* Exercise prompt: All lines at and after the one containing "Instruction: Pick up", up to the end of the listing below, are to be printed exactly, with the pictures omitted.

┌──

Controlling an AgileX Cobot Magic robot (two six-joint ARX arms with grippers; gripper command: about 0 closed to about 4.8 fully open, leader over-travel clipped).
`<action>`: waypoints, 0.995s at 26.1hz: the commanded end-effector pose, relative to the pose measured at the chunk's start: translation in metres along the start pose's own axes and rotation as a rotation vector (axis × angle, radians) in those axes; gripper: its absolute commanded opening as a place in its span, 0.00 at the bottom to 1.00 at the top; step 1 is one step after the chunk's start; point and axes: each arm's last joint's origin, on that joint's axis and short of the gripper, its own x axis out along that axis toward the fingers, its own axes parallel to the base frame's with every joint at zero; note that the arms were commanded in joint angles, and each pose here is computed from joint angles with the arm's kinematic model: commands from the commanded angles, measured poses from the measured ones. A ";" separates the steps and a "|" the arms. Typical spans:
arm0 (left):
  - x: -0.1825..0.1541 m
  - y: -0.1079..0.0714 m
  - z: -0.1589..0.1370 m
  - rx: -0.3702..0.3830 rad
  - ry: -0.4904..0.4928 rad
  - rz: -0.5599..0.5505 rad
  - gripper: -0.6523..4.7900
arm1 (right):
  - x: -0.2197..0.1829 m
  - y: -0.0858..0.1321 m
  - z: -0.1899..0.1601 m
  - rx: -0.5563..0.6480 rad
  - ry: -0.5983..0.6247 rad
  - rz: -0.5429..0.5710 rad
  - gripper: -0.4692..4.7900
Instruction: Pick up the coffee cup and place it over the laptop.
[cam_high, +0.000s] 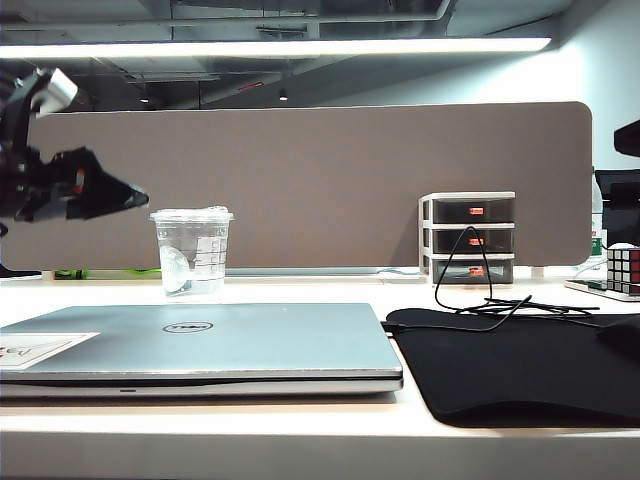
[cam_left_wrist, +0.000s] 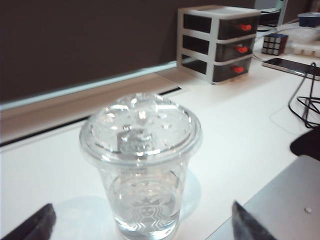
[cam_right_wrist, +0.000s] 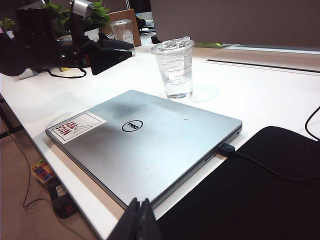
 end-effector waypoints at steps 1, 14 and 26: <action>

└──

* Output of the task:
Instruction: Pick up the coffee cup and place it over the laptop.
[cam_high, +0.000s] 
[cam_left_wrist, +0.000s] 
[cam_right_wrist, +0.000s] 
 end-effector waypoints at steps 1, 14 and 26: <action>

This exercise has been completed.